Buy It! What Are You Afraid Of?


Book buying money is always tight - no matter what size library you come from. Each day, selectors have to make decisions among the many new books published about what to spend their dollars on.  One thing I have noticed with some libraries is an interesting reluctance to buy multiple copies of youth books that kids really want.  What's up with that?

Adult book buyers are legend in buying multiple copies of most requested and best seller books that generate massive circ for a short time. After their brief summer of love is over, extra copies of these books are weeded out. They have done their duty and reproduced multiple circs while they were wildly popular. They really earned their keep.Not all youth book buyers go about their purchasing like this. But why not?

I find that I get more than three requests for a title or series in a week at the desk, something is trending for kids. Talking to other staffers on the desk reveals others are also getting the same request (like, doh). And of course looking at what is on the "holds" or "reserve" shelves also gives you a vital clue on what kids are asking for.  It's time to beef up the collection and give them what they want. 

If it takes ten copies of a Lego book, so be it. If it's fourteen more copies of each Diary of a Wimpy Kid, Big Nate, Ninjago, Barbie, Dora, Yo Gabba Gabba, I say yes. Sure it spends down precious dollars - but it also answers expressed needs of kids. One of my colleagues wisely added an extra copy of the first (and sometimes second and third) book in a series, knowing that kids often want to start at the beginning but may lose interest in a series later on. By providing multiples of the first book, she made sure that kids could find that elusive "first" on the shelf more often and kept the gateway to the series - and the library-open..
 I sometimes hear that, since libraries share resources, if one library buys multiple copies but others in the system don't, those circs and copies are going too far afield. Really? It actually means that kids everywhere - including at the buying library! - are receiving their books faster. Reserve queues disappear and the books are back on your shelves faster to continue to meet the needs of kids walking in. 

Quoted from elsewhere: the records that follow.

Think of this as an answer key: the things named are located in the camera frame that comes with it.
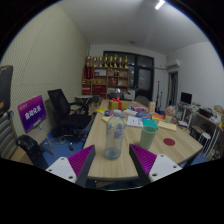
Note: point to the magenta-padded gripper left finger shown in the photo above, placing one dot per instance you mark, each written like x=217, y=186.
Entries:
x=61, y=166

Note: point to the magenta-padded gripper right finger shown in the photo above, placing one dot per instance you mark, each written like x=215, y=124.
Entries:
x=161, y=166

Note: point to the clear plastic water bottle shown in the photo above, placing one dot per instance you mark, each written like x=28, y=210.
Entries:
x=115, y=136

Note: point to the flat round red coaster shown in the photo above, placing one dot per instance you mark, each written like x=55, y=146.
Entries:
x=169, y=142

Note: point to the pale green cup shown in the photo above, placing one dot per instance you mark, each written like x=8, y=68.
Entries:
x=148, y=138

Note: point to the black bag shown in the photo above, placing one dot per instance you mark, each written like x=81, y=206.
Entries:
x=31, y=150

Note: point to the yellow notepad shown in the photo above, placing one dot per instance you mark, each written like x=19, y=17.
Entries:
x=166, y=126

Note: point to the teal book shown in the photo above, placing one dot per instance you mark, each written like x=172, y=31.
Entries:
x=150, y=122

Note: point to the black office chair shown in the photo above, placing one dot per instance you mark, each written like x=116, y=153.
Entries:
x=66, y=116

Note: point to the white printed booklet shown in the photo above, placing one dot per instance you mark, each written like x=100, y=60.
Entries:
x=135, y=121

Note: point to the white round stool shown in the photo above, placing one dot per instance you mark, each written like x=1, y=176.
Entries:
x=204, y=136

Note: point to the blue printed booklet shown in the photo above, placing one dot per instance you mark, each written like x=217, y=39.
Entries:
x=144, y=115
x=108, y=112

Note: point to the pink flowers in white pot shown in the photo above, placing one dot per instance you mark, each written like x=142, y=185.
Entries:
x=170, y=111

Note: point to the small tan carton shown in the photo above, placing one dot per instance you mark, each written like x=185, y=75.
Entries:
x=151, y=107

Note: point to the purple sign board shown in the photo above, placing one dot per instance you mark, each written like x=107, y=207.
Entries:
x=31, y=114

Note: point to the pink patterned box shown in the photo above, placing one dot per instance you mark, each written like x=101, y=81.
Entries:
x=138, y=109

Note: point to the grey striped office chair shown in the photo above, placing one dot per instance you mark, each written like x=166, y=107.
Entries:
x=6, y=133

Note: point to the cream notepad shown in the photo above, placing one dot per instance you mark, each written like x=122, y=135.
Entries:
x=105, y=118

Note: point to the cluttered wooden side desk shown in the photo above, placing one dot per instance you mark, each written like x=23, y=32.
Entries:
x=205, y=116

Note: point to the small round side table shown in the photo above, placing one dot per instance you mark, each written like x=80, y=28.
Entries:
x=83, y=98

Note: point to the black computer monitor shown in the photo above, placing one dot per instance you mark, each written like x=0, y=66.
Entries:
x=186, y=98

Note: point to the yellow gift box red ribbon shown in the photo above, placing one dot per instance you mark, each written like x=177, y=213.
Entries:
x=117, y=105

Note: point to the dark glass door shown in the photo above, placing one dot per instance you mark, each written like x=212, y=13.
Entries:
x=143, y=76

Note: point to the wooden shelf unit with trophies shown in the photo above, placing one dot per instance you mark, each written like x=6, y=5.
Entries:
x=106, y=78

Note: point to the white air conditioner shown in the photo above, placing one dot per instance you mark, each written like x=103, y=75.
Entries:
x=173, y=64

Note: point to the ceiling light panel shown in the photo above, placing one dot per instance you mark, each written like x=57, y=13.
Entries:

Once the frenzy is over, multiples can be weeded out to the delight of kid buyers at library booksales.  If the books have circed even 15-20 times, you have gotten your initial investment back and more.  And the larger investment of kids knowing they can find what they want at your library is worth gold. You are showing them that the library understands their reading needs and delights.

We all walk the tightrope between providing amazing literature for kids and providing popular books with limited "lit-tret-ture" bona fides.  Balancing between those two ends of the continuum is tricky but can be done.  Go ahead....don't be afraid!

Image: 'Fixing the Money Pipeline'  http://www.flickr.com/photos/26767541@N00/2464975037
 


3 comments:

  1. Not our adult svs! We ALL agonize over buying multiple copies. I go by hold ratios, looking specifically at how many of our library's patrons have an item on hold (although this isn't always very helpful b/c our patrons are really bad about placing holds) and how many times kids ask for something, buzz, etc. I am very limited in what I can weed, so it's unlikely I'd be able to weed a book in just a year or two (I'm still trying to get permission to weed the nonfiction's that's over 20 year old)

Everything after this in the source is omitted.